The best way to debloat Windows is to switch to Linux. I think that GNOME3 is now more polished than either Windows or Mac, and 95% of Windows games just run out of the box through Proton.
- I am thinking of writing a very detailed post right here on HN on testing all the windows 11 debloat tools within a VM. My only question is how do I determine or say benchmark or measure which of these debloat tools works the best at the end?
I have had god experiences with tiny11: https://github.com/ntdevlabs/tiny11builder
Personally I gave up a long time ago and just installed Debian Linux. But it’s wild to me that the average non-technical/casual windows user has to put up with so much bs… it’s an atrocious ux
I tried all of these debloating scripts a couple of years back but nowadays I just stick with LTSC
I am convinced MS has code in Windows which looks for de-bloating and then purposely slows things down. Or the code base has gotten to the point where things are so entangled that de-bloating leads to the slow down as every app tries to connect to telemetry or hook into Copilot and stumbles when the bloat is not there.

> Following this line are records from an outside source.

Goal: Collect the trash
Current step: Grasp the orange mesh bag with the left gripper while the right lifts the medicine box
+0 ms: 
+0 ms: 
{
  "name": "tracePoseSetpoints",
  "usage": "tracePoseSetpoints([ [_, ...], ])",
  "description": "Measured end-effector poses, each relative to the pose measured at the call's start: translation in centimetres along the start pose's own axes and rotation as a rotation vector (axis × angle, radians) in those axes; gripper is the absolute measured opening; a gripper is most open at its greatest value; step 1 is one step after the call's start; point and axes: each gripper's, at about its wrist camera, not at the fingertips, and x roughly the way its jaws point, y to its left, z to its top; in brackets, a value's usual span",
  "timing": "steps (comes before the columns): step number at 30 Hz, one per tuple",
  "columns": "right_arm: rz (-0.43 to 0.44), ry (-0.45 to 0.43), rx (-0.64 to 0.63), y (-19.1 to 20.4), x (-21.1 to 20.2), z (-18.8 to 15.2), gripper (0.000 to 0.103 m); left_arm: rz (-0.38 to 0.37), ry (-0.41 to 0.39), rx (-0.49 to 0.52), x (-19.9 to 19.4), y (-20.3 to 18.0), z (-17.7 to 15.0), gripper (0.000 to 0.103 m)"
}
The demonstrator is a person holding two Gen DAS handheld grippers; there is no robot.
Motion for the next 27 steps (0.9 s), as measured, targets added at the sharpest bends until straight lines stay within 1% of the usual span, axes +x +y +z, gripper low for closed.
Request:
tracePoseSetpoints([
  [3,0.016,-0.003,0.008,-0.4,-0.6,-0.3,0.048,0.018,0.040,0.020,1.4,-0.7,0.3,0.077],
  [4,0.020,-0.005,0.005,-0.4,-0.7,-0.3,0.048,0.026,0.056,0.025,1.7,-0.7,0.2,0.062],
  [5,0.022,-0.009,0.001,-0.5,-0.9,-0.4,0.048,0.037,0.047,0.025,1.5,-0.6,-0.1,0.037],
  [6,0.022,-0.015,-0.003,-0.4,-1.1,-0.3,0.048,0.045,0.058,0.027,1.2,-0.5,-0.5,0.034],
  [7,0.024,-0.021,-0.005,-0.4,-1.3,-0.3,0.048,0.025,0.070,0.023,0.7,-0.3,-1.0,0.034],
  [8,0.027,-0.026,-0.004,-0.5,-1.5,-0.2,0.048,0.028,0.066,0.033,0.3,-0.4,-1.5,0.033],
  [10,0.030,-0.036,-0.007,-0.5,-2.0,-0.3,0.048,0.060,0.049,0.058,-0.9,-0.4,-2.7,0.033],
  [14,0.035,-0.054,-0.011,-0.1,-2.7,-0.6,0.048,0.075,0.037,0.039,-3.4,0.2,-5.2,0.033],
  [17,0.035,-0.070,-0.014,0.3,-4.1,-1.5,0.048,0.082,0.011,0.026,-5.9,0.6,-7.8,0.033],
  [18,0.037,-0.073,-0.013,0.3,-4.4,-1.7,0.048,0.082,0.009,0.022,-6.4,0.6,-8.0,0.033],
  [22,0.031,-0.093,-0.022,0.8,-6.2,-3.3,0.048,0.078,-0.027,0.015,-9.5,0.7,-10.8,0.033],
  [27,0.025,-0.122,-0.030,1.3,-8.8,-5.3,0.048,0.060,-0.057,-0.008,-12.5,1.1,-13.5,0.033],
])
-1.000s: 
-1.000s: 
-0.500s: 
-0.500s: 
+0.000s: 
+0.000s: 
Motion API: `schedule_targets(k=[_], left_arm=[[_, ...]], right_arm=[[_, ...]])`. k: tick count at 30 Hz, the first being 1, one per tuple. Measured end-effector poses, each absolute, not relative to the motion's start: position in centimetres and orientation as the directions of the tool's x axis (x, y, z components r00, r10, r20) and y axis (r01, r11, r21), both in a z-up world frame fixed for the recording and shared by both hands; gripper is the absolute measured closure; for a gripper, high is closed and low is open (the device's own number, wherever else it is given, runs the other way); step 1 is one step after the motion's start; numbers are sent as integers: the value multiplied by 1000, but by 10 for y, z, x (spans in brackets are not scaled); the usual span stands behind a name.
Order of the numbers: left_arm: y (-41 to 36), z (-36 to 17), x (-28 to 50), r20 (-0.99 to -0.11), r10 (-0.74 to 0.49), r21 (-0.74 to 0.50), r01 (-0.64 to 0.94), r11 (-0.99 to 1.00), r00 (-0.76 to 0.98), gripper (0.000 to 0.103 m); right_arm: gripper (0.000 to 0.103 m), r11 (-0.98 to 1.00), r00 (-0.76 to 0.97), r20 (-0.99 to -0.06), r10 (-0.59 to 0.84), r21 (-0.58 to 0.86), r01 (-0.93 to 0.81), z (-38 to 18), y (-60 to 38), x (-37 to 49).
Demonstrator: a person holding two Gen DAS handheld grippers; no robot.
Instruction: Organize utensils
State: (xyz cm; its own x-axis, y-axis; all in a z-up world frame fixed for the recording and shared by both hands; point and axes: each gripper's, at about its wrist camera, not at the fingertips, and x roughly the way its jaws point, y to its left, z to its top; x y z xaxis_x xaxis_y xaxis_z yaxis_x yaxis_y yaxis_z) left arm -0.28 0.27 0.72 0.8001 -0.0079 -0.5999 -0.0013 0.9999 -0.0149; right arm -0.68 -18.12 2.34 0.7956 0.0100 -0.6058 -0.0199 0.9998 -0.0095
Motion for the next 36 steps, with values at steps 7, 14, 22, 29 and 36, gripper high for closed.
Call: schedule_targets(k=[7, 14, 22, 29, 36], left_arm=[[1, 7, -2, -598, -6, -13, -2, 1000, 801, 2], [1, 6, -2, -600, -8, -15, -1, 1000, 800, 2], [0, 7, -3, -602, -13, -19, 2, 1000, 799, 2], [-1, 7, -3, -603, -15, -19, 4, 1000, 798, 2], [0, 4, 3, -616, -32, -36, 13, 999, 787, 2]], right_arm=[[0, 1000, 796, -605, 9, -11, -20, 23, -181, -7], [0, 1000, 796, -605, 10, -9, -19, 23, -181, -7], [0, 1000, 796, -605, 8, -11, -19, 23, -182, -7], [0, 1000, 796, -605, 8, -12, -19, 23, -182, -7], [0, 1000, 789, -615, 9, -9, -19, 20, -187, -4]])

this script messes up pen tablet settings and destroyed usability with my wacom pen. Good script just don't use default settings if you use wacom stuff
I rather suggest Win 11 LTSC. The Windows 11 IoT Enterprise 2024 LTSC supposedly:
- doesn't have the tpm requirement
- no copilot, recall, edge browser, ms store
- allows local setup
- no feature updates, only security
- built-in options to disable telemetry
Keys go for $300 in some stores, or, one can use an activation emulator, or massgrave.
Scripts can be good for one-time use, but it's swimming against the current. As soon as you stop swimming, the current wins. With the LTSC, you don't swim against the current, but rather choose a different current. In its case, it's MS themselves who provide the debloating.